Trawinski v. Jabir & Farag Props., LLC

Decision Date25 October 2017
Docket Number2016-04357, Index No. 507016/13.
Citation154 A.D.3d 991,63 N.Y.S.3d 431
Parties Carolyn J. TRAWINSKI, appellant, v. JABIR & FARAG PROPERTIES, LLC, et al., defendants, City of New York, et al., respondents.
CourtNew York Supreme Court — Appellate Division

Morgan Levine Dolan, P.C., New York, NY (Glenn P. Dolan of counsel), for appellant.

Zachary W. Carter, Corporation Counsel, New York, NY (Fay S. Ng and Janet L. Zaleon of counsel), for respondents.

CHERYL E. CHAMBERS, J.P., ROBERT J. MILLER, SYLVIA O. HINDS–RADIX, and COLLEEN D. DUFFY, JJ.

In an action to recover damages for personal injuries, the plaintiff appeals, as limited by her brief, from so much of an order of the Supreme Court, Kings County (Baynes, J.), dated February 17, 2016, as denied that branch of her motion which was for leave to renew and reargue her opposition to that branch of the prior motion of the defendants City of New York and Department of Transportation of the City of New York which was for summary judgment dismissing the complaint insofar as asserted against them, which had been granted in an order of the same court dated December 12, 2014.

ORDERED that the appeal from so much of the order dated February 17, 2016, as denied that branch of the plaintiff's motion which was for leave to reargue is dismissed, as no appeal lies from an order denying reargument; and it is further,

ORDERED that the order dated February 17, 2016, is reversed insofar as reviewed, on the law, that branch of the plaintiff's motion which was for leave to renew is granted, and, upon renewal

, so much of the order dated December 12, 2014, as granted that branch of the motion of the defendants City of New York and Department of Transportation of the City of New York which was for summary judgment dismissing the complaint insofar as asserted against them is vacated, and that branch of the motion of the defendants City of New York and Department of Transportation of the City of New York is denied; and it is further,

ORDERED that one bill of costs is awarded to the plaintiff.

On November 11, 2013, the plaintiff filed a complaint alleging, inter alia, that the defendants City of New York and Department of Transportation of the City of New York (hereinafter the DOT; hereinafter together the NYC defendants) were liable for injuries that she incurred on June 18, 2013, after falling on a sidewalk adjacent to the side entrance of a mixed residential/commercial property located in Brooklyn.
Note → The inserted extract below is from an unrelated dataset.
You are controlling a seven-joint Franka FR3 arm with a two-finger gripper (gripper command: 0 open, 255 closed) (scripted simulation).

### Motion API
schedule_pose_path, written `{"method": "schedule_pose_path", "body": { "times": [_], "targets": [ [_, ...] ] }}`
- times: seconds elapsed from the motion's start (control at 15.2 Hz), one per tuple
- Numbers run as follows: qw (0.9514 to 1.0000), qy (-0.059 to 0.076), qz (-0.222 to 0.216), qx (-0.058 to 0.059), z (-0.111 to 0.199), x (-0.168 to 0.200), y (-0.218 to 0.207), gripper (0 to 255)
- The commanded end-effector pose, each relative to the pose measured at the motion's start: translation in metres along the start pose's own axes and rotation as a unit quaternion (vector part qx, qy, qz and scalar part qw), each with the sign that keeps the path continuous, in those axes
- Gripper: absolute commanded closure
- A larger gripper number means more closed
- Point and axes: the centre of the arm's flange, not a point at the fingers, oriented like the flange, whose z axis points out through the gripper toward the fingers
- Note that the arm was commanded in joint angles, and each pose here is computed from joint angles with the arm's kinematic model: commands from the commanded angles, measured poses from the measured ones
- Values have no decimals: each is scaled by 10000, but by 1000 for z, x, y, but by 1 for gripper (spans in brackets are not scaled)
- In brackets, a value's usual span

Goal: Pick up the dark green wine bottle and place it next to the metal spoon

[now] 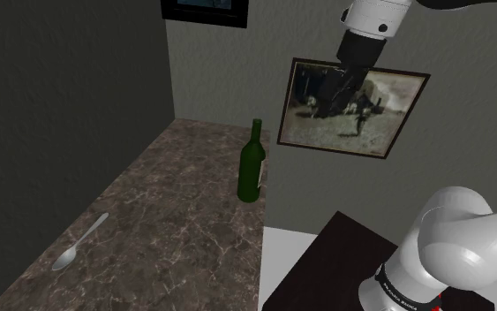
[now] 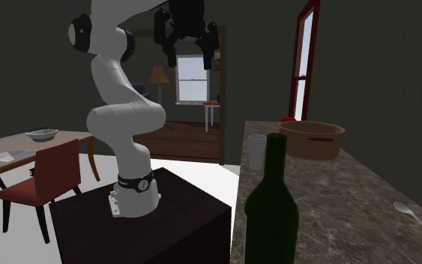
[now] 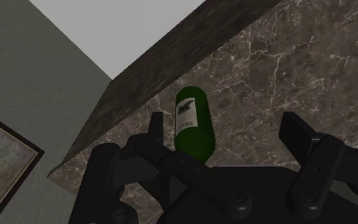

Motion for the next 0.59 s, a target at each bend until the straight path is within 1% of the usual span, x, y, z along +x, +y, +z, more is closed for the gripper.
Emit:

At a hearing held pursuant to section 50–h of the General Municipal Law, the plaintiff testified that the sidewalk was wet due to rain and she fell because of "the decline of the sidewalk" which "was at a relatively sharp angle versus other sidewalks" and caused her to "basically slid[e] down on it." The plaintiff asserted, among other things, that the NYC defendants negligently designed the subject sidewalk.

Thereafter, the NYC defendants moved, inter alia, for summary judgment dismissing the complaint insofar as asserted against them on the grounds that, (1) pursuant to Administrative Code of the City of New York (hereinafter Administrative Code) § 7–210, the adjoining property owner, not the NYC defendants, would be responsible for any accidents allegedly caused by a negligent failure to maintain the subject sidewalk, and (2) the documents they submitted in support of their motion, consisting of searches by the DOT for permits, complaints, repair orders, and contracts relating to work at the subject sidewalk location for a two-year period prior to and including the day of the accident, established that they did not affirmatively create the condition at issue. In opposition, the plaintiff contended that that branch of the motion should be denied because, among other things, the NYC defendants failed to establish that they did not affirmatively create the defective condition and the motion was premature because discovery had not yet been conducted. The plaintiff contended that on or about December 8, 2014, she had filed a Freedom of Information Law (Public Officers Law art 6; hereinafter FOIL) request for documents from the DOT pertaining to the subject sidewalk but had not yet received any documents. The plaintiff also submitted an affidavit of a professionalengineer who opined that the "combination of the smooth polished granite and excessive slope constitutes a slipping hazard that was a...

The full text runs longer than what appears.